> **Available data**
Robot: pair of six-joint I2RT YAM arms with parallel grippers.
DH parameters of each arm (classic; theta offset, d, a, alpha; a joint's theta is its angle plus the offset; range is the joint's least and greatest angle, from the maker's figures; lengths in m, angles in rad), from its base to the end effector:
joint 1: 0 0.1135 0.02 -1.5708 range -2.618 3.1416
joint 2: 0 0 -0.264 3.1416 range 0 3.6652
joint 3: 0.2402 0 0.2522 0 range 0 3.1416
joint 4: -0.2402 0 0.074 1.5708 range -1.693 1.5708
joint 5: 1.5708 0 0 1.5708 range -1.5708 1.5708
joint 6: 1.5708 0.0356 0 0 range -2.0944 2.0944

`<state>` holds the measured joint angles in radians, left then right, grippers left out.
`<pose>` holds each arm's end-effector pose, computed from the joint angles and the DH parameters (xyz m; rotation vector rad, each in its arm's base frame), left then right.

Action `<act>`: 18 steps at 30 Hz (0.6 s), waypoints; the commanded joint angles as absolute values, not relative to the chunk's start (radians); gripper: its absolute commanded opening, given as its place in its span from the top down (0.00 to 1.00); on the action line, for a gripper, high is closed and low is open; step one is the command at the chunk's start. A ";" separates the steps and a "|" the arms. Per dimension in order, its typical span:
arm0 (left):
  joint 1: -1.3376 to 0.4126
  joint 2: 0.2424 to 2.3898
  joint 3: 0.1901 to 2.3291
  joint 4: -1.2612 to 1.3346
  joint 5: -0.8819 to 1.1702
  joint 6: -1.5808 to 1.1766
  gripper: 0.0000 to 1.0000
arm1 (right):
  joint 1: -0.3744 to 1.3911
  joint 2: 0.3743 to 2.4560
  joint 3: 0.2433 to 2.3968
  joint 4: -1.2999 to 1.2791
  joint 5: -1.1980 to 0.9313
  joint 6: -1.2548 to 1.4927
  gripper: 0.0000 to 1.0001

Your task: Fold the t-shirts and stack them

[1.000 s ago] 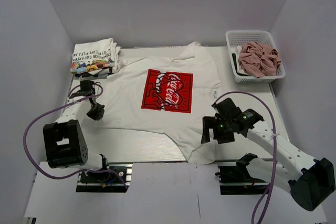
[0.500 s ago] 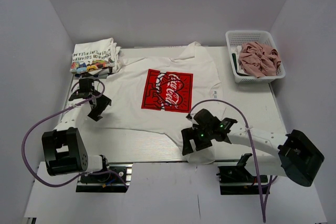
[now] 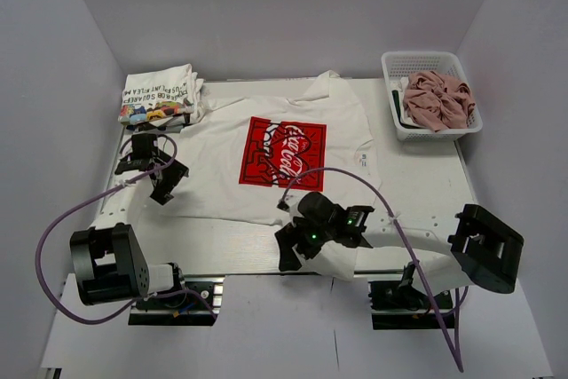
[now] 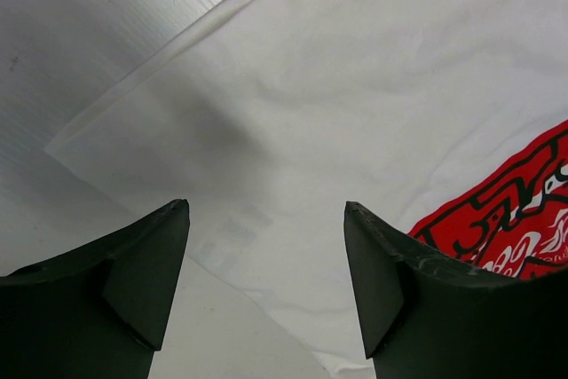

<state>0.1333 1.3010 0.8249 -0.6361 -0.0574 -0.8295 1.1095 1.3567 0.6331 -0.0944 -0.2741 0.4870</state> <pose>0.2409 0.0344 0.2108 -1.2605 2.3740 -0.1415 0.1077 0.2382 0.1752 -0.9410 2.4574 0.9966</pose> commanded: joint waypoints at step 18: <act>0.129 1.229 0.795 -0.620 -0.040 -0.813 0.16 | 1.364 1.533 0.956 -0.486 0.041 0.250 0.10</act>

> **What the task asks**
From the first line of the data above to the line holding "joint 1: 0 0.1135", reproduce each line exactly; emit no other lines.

> **Reply**
Robot: pair of six-joint I2RT YAM arms with parallel grippers.
DH parameters of each arm (classic; theta offset, d, a, alpha; a joint's theta is its angle plus the offset; range is the joint's least and greatest angle, from the maker's figures; lengths in m, angles in rad), from its base to the end effector:
joint 1: 0 0.1135 0.02 -1.5708 range -2.618 3.1416

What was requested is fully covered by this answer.